Psychiatric medication could increase fall risk among adults aged 65 and over.
Falls experienced by elderly patients can lead to hospitalization, broken bones, and other adverse events. Some falls are brought on by prescription drugs that may affect balance or perception.
A new study published by Social Science & Medicine suggests that adjusting the dose of psychiatric drugs could reduce the risk of falling in elderly patients.
The authors discovered that moderate increases in symptoms of depression were linked to a 30% increased risk of falling over the next 2 years. This link was found to be partly associated with an uptake of psychiatric drugs.
Although the study did not measure the impact of medication on falls, when the drugs were included in the model, the association between falls and depressive symptoms became nonsignificant, according to the authors.
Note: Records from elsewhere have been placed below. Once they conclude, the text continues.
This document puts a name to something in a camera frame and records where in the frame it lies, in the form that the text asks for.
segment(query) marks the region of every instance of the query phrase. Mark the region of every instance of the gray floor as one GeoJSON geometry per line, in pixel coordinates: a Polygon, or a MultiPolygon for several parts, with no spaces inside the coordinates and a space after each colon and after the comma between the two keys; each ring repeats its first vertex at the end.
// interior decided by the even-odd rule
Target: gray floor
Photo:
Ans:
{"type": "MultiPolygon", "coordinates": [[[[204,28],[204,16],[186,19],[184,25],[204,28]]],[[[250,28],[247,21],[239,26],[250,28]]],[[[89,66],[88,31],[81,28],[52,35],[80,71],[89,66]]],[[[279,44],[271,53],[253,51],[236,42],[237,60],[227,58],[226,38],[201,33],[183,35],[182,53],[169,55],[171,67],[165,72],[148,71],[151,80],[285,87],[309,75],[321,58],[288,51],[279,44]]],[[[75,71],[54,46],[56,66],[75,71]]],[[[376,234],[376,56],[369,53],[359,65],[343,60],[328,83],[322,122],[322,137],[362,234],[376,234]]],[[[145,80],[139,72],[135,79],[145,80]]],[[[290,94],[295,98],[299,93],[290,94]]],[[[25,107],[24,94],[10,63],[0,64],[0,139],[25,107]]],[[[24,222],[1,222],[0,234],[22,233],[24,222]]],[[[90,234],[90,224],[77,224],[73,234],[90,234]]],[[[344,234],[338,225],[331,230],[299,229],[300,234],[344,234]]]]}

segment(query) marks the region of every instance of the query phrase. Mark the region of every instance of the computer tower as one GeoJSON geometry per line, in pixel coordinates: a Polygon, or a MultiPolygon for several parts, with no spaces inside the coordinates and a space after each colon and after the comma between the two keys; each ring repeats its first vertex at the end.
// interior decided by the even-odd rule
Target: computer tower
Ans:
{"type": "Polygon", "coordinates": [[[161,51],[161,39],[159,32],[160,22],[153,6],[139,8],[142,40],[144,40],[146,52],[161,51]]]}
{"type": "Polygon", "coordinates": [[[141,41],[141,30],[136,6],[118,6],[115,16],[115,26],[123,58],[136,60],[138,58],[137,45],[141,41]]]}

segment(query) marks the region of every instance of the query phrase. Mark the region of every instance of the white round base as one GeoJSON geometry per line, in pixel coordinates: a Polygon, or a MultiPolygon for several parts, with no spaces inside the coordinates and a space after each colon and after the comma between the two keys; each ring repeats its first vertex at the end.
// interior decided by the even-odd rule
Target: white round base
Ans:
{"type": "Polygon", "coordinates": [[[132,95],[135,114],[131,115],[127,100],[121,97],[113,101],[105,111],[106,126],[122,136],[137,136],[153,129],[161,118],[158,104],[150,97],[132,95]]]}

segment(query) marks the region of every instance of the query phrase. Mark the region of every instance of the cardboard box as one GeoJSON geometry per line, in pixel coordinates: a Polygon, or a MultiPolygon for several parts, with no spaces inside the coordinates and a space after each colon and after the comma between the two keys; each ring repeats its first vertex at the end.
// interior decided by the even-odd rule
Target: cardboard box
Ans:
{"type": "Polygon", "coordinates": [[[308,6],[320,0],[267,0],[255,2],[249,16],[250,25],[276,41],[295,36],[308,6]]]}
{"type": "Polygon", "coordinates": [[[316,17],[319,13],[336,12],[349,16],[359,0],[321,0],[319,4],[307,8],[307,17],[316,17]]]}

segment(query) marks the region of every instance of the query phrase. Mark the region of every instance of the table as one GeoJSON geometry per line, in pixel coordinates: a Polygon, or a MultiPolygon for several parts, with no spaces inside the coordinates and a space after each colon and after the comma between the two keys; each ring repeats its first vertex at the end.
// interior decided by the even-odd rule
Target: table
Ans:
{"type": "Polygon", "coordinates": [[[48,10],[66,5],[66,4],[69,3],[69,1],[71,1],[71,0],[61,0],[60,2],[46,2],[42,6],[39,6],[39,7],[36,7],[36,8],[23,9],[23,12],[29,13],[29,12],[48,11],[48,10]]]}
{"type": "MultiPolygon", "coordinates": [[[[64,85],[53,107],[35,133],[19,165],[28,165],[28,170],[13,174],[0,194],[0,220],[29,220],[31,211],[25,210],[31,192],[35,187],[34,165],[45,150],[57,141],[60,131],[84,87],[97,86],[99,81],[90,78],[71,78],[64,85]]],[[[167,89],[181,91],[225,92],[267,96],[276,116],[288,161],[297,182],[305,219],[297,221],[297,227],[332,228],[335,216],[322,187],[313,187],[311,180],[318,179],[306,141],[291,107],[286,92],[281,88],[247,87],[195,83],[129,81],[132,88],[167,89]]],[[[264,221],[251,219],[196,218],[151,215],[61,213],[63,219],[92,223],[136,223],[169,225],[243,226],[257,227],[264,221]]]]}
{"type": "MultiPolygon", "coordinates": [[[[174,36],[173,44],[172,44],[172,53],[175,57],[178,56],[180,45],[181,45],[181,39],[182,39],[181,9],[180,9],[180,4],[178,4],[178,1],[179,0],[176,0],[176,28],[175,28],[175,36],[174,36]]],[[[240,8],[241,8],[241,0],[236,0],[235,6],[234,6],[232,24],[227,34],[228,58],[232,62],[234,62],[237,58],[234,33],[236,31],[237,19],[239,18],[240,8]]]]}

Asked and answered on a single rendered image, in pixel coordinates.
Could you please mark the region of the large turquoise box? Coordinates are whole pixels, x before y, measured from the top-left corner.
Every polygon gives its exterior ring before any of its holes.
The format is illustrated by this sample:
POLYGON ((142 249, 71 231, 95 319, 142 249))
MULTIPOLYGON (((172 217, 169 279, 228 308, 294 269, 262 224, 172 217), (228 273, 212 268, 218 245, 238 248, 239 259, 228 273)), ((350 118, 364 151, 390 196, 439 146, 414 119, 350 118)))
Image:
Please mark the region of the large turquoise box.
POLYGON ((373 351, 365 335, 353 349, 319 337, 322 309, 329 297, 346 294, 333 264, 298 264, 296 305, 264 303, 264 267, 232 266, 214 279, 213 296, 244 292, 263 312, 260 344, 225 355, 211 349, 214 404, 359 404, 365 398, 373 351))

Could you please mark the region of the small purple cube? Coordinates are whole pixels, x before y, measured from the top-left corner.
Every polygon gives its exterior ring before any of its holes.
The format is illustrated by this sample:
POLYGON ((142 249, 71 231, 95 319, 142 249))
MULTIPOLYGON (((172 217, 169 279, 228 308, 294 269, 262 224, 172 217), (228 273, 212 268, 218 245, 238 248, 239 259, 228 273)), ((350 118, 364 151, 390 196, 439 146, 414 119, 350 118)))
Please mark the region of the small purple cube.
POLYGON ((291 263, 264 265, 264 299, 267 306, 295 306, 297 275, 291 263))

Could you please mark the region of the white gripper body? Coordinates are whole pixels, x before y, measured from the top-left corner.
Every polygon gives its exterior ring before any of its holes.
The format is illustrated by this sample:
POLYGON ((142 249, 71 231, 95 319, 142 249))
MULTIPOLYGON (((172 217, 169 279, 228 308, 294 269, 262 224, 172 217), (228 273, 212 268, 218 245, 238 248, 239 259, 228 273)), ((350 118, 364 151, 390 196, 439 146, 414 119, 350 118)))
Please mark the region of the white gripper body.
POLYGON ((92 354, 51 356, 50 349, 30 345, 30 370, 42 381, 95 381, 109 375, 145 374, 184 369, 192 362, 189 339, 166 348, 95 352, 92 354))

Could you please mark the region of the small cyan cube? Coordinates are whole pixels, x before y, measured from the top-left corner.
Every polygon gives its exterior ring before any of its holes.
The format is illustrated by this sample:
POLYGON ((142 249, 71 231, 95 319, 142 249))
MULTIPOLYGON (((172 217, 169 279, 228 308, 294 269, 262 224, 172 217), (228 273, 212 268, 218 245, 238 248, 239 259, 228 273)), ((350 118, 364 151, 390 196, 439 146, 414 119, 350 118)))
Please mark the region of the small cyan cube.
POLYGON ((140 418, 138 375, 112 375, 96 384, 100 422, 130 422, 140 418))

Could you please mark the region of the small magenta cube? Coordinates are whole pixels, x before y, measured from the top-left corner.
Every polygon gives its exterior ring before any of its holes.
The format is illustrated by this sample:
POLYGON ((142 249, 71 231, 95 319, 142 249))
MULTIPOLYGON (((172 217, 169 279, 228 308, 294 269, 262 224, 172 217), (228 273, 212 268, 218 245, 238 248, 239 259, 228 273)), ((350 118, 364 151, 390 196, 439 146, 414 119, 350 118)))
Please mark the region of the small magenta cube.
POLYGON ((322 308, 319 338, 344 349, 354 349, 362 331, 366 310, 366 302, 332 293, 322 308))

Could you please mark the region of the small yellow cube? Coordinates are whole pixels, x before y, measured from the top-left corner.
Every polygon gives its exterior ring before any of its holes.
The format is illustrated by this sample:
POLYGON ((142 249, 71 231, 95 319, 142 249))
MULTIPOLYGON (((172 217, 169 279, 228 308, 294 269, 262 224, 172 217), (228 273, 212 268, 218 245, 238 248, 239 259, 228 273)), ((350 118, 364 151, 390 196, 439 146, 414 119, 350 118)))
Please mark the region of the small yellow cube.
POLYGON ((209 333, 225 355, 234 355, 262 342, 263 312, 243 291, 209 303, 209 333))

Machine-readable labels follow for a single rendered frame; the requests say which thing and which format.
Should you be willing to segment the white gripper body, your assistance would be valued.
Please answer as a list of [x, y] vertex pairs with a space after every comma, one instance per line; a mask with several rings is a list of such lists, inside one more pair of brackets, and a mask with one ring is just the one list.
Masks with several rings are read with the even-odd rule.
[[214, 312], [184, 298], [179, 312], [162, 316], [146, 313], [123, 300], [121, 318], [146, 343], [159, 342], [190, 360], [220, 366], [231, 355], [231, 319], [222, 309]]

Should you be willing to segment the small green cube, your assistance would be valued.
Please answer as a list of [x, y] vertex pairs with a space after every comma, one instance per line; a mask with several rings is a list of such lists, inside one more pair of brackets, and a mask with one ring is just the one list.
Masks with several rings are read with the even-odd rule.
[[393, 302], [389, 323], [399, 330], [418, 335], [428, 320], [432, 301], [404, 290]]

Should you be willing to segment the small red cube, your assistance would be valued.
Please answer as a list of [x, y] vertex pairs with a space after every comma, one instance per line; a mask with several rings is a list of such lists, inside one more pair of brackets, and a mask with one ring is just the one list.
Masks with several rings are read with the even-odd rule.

"We've pinpointed that we think the relationship between depression and falls involves medication use with important implications for patient safety and fall risk reduction," said researcher Geoffrey Hoffman, PhD. "Many interventions to prevent falls are expensive and time-intensive, but this is a simple and inexpensive matter of encouraging continued use of psychiatric medication while improving monitoring of fall risk and adjusting medication appropriately."
Included in the study were patients aged 65 and older who were part of the National Health and Retirement Study, all of whom experienced a fall between 2006 and 2010.
The authors found that symptoms of depression preceded falls among elderly adults, but they did not discover that a fall was not followed by depression over the next 2 years, according to the study.
When looking at prescription drug use, the authors found that the link between depression symptoms and falls was weakened.
The authors recommend that older adults reduce the risk of experiencing a fall by remaining active and being cautious. Patients who feel symptoms of depression or have medication questions should consult a physician, according to the study.
The investigators recommend that family members and physicians monitor elderly patients for symptoms of depression. Specifically, physicians should choose and dose medications carefully, and also ask patients about fall risks.
Specialized geriatric societies should include depression and medication use in fall risk assessment protocols to ensure that health care professionals are aware of the risks, according to the study.
Falls cost approximately $30 billion per year, with up to half of patients entering a nursing home following the event. Adjusting psychiatric medication to prevent falls would also likely drive down spending.